* Task to carry out: Your answer must consist solely of the lines from the start of the entries below through the line with "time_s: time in", unchanged.

* Data supplied:

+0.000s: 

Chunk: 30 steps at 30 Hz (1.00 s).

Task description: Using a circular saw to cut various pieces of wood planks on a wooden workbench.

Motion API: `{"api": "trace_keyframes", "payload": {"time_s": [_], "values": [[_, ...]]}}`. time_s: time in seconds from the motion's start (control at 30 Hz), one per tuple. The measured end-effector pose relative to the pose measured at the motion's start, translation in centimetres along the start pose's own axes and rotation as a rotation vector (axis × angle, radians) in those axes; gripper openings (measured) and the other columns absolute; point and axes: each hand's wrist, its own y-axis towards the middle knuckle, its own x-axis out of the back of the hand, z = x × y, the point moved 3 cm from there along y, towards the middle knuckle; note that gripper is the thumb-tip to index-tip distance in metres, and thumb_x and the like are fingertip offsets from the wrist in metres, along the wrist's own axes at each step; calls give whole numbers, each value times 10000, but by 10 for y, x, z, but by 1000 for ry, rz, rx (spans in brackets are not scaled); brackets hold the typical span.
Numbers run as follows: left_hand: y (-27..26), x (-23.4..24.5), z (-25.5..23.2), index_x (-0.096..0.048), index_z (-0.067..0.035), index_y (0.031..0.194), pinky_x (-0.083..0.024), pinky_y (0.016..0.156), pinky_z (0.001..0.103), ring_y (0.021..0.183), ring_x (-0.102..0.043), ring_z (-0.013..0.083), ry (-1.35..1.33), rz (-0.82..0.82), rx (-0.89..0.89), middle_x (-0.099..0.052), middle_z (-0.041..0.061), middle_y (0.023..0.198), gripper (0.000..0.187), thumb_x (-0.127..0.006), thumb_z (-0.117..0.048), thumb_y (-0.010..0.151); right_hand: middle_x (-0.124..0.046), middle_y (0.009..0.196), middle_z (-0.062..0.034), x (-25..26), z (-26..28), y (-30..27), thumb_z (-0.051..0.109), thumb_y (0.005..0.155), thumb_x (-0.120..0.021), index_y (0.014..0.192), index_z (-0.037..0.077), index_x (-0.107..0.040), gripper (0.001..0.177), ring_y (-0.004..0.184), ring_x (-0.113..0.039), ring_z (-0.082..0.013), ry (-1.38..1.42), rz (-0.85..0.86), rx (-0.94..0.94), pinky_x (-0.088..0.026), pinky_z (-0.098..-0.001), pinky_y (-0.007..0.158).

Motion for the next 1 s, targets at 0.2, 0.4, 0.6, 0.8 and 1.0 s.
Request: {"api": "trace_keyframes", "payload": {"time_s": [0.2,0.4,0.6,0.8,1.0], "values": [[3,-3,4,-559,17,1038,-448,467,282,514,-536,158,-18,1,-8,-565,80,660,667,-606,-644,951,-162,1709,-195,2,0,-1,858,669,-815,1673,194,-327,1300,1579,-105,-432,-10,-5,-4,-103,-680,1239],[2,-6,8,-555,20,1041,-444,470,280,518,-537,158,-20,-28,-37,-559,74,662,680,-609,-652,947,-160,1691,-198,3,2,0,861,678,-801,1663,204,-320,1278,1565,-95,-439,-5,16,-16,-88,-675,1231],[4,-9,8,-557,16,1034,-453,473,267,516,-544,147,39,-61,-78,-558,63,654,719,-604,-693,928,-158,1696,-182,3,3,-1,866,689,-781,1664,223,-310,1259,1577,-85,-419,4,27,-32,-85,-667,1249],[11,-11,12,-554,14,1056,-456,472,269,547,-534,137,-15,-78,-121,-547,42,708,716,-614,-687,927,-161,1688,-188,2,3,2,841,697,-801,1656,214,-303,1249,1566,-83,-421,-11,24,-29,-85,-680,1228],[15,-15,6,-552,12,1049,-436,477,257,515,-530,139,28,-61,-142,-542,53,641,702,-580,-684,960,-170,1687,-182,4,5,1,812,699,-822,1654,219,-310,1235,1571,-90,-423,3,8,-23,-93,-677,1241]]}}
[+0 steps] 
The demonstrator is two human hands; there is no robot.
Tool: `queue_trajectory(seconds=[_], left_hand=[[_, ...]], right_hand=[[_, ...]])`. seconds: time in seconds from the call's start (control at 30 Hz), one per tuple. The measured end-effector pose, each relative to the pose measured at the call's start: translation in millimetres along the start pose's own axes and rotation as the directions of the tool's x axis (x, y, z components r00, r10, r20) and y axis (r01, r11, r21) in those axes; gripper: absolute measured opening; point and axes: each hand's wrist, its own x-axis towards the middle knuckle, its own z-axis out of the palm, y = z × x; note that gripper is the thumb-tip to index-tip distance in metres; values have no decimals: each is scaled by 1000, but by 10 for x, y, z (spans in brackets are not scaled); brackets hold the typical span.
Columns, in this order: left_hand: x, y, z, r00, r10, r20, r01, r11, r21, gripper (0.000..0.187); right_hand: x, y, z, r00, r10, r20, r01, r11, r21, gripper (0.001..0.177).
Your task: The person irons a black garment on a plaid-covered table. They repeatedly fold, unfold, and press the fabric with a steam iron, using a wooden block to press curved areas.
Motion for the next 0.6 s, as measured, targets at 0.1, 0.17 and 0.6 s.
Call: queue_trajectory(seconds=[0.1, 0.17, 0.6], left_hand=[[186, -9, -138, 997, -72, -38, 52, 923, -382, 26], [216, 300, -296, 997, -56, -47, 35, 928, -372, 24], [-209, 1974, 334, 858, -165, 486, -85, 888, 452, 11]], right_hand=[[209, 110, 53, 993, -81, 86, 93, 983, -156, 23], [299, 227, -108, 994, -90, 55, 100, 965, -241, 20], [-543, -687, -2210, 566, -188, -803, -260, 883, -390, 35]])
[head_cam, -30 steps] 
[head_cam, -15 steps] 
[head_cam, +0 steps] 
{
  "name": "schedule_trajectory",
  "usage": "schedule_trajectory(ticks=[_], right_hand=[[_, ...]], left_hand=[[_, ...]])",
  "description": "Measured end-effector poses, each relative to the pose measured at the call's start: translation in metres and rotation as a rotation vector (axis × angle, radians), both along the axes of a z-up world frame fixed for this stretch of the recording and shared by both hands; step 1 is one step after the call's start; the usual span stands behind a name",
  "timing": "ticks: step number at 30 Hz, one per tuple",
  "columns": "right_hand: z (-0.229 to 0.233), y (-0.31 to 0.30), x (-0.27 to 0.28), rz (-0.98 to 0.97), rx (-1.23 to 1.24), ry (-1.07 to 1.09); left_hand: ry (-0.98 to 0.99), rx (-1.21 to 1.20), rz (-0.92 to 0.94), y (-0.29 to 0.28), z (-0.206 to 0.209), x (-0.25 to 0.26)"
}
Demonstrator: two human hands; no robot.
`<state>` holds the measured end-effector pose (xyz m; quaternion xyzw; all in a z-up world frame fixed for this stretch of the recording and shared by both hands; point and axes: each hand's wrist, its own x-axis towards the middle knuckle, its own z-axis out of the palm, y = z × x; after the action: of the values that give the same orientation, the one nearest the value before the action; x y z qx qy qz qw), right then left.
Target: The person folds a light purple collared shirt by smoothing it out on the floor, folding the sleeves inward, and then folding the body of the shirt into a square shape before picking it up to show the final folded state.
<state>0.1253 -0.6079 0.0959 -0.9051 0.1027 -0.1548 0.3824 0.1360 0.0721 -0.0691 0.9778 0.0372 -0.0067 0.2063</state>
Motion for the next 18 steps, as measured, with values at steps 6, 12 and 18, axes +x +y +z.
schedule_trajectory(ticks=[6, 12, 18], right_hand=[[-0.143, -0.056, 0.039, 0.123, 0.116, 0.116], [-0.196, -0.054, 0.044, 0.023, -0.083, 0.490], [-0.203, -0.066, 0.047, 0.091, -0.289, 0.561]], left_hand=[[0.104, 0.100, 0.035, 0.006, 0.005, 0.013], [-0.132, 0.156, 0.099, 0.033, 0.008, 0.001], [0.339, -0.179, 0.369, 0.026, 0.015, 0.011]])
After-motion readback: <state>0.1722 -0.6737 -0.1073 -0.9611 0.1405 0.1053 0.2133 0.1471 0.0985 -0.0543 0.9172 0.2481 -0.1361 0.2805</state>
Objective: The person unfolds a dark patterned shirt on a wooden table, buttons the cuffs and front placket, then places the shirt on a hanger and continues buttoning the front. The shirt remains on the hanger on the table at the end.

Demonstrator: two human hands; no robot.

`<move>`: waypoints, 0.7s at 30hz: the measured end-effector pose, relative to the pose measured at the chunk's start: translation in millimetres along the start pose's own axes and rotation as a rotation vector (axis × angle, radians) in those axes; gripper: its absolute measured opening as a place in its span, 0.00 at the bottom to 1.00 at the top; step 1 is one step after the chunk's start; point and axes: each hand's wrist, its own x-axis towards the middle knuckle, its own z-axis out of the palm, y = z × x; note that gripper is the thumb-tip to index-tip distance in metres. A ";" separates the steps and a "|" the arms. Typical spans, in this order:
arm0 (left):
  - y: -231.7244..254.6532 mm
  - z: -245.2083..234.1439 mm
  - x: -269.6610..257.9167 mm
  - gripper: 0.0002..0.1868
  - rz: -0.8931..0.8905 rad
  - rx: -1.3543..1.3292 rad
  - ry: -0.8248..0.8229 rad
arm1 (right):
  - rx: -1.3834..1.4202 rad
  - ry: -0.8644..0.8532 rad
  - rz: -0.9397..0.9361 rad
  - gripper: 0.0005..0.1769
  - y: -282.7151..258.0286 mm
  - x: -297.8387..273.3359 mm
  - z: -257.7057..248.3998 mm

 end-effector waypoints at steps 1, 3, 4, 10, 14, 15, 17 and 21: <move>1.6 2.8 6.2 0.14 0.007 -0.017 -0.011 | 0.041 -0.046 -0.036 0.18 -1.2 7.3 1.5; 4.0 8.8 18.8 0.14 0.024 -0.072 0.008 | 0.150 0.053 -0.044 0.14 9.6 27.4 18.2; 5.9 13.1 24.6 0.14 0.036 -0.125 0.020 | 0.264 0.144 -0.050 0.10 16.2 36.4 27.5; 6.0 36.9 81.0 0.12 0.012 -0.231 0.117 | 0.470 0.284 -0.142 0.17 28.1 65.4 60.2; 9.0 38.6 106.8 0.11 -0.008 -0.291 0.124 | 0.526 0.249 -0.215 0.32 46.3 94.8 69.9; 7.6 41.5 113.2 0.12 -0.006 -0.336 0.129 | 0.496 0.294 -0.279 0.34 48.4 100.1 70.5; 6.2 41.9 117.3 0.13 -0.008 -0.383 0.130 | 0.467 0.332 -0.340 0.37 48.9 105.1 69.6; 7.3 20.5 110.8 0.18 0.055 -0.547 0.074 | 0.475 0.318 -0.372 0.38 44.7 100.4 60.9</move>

* Your response:
+0.000s: 

Chunk: 30 steps at 30 Hz (1.00 s).

Task description: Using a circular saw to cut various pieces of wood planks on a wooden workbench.

Motion API: `{"api": "trace_keyframes", "payload": {"time_s": [_], "values": [[_, ...]]}}`. time_s: time in seconds from the motion's start (control at 30 Hz), one per tuple. The measured end-effector pose relative to the pose measured at the motion's start, translation in centimetres along the start pose's own axes and rotation as a rotation vector (axis × angle, radians) in those axes; gripper openings (measured) and the other columns absolute; point and axes: each hand's wrist, its own y-axis towards the middle knuckle, its own x-axis out of the back of the hand, z = x × y, the point moved 3 cm from there along y, towards the middle knuckle; note that gripper is the thumb-tip to index-tip distance in metres, and thumb_x and the like are fingertip offsets from the wrist in metres, along the wrist's own axes at each step; calls give whole numbers, each value times 10000, but by 10 for y, x, z, but by 1000 for ry, rz, rx (spans in brackets are not scaled); brackets hold the typical span.

The exercise requires nothing more.